Les exercices de Kegel sont le plus souvent cités : ils consistent à activer les muscles du plancher pelvien comme lorsque vous retenez l’urine.
Il s’agit d’une contraction des muscles comme lorsque vous retenez votre urine. C’est un véritable mouvement de fermeture du vagin. Il faut essayer de remonter les muscles vers le ventre en resserrant votre anus et votre urètre, c’est-à-dire le canal de sortie de la vessie. Vous pouvez vérifier le résultat au toucher, par exemple lorsque vous vous essuyez avec du papier toilette. On commence souvent par effectuer les exercices de Kegel dans des positions plus faciles, par exemple en position allongée.
Il se dit que les exercices de Kegel peuvent être réalisés à tout moment de la journée… Combien de fois faut-il les répéter ?

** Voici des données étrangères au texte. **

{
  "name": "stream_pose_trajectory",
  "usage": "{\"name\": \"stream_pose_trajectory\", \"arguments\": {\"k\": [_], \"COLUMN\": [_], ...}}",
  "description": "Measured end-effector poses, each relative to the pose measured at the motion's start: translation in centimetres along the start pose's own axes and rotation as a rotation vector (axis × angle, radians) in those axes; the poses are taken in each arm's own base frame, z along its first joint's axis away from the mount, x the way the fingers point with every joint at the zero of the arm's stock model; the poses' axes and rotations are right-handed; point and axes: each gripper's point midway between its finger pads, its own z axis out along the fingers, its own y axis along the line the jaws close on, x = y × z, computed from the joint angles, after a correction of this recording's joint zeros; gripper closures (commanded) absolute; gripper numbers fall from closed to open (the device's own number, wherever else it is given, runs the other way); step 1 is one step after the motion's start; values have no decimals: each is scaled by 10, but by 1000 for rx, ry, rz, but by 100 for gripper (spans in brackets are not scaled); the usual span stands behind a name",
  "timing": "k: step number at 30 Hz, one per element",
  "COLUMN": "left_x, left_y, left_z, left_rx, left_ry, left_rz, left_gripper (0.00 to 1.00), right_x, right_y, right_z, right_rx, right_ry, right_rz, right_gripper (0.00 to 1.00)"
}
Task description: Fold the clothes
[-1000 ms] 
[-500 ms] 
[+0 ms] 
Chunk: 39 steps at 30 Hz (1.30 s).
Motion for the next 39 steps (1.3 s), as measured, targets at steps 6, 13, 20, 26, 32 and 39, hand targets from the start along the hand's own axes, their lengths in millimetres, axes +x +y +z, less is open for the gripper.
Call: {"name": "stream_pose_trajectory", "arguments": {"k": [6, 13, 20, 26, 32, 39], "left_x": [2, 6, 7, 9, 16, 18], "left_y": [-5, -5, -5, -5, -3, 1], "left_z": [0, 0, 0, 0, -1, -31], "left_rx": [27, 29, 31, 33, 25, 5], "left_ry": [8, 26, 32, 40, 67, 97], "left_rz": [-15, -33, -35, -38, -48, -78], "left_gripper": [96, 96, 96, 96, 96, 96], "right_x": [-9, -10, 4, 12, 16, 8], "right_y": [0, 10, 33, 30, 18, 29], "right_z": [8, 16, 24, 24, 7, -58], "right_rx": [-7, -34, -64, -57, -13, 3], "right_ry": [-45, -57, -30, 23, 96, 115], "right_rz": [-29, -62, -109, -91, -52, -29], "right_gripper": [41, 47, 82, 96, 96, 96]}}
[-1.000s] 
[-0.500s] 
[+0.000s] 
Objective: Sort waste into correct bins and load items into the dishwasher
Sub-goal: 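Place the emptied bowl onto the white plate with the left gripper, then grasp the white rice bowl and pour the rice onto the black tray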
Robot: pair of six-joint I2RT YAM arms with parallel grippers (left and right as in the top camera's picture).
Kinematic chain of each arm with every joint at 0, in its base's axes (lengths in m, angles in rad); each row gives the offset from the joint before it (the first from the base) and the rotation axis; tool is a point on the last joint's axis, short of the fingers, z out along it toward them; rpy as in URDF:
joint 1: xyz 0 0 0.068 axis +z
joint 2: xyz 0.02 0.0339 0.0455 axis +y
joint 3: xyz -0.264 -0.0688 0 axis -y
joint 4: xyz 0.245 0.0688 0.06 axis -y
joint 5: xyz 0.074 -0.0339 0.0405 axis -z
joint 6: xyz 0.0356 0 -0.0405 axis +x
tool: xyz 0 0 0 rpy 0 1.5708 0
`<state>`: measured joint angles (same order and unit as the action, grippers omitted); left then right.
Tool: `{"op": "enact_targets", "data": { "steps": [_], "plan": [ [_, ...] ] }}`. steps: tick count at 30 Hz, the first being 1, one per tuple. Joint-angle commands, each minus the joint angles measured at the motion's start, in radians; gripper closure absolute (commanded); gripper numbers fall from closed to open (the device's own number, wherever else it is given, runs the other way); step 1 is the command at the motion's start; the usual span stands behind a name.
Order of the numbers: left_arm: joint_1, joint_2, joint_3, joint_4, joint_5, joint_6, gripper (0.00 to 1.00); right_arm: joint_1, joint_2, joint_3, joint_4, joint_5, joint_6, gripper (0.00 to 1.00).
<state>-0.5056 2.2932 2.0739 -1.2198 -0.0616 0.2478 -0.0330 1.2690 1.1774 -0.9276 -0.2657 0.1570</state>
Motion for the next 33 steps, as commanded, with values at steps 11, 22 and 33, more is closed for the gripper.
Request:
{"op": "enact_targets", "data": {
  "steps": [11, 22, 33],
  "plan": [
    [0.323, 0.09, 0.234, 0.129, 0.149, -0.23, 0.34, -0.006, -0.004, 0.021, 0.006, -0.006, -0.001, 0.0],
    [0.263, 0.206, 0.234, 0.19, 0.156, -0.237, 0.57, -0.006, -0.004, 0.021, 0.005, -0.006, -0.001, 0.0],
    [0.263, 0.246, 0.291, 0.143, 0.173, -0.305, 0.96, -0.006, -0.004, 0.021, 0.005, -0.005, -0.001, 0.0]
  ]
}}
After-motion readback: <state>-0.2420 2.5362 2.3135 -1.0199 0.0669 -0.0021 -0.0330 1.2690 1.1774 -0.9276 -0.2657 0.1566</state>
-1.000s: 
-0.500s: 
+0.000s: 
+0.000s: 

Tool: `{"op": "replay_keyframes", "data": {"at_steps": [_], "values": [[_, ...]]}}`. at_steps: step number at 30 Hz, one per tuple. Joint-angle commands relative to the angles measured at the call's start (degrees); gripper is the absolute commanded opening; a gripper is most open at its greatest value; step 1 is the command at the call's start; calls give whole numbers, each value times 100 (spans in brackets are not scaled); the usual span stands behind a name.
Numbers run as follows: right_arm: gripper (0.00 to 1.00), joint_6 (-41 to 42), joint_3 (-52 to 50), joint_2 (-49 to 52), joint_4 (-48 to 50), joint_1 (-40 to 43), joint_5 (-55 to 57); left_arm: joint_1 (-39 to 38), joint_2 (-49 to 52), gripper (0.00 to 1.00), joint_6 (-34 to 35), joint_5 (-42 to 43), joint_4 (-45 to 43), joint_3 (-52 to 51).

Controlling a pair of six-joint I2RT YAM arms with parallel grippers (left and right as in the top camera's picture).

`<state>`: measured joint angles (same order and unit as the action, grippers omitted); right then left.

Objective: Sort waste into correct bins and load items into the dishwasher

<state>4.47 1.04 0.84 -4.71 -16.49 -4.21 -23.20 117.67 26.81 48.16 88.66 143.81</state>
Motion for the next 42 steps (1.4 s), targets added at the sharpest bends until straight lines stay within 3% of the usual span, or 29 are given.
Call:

Oui, c’est tout à fait vrai. Vous pouvez faire ces exercices lorsque vous êtes assise au travail ou par exemple lorsque vous faites la queue à la caisse d’un magasin. Dans ce cas, il vous suffit de faire 1 à 3 séries de 1 à 5 contractions/décontractions par jour. Si quelqu’un rencontre réellement un problème de faiblesse musculaire, le nombre de cycles peut être progressivement augmenté jusqu’à 30 à 80 par jour, en prenant toujours en compte la fatigue et le besoin de relaxation nécessaire entre chaque cycle de contraction/décontraction.
Que dites-vous des personnes qui essayent d’interrompre leur jet urinaire ?
Jamais ! Voici un exercice qui a pour seul effet d’augmenter le risque d’infection des voies urinaires.
Les boules de Geisha sont paraît-il parfaites pour renforcer le plancher pelvien. S’agit-il tout simplement d’essayer de les maintenir à l’intérieur ?
C’est exact, en essayant de les maintenir à l’intérieur, les muscles s’activent tout naturellement.
Comment faire si je n’ai jamais utilisé de boules de Geisha ? Par où commencer ?
Il suffit généralement de les insérer dans le vagin et de se lever. Essayez ensuite de lever une jambe, de fléchir un peu les jambes ou même de sauter. Vous pouvez aussi essayer de faire le ménage pendant quelques minutes sans que les boules ne quittent leur emplacement. Personnellement, je recommande plutôt les poids vaginaux, car je trouve qu’il existe un plus grand spectre de poids et de dimensions. Les femmes peuvent ainsi choisir ceux qui correspondent le mieux à l’état actuel de leurs muscles et ensuite progressivement augmenter le poids.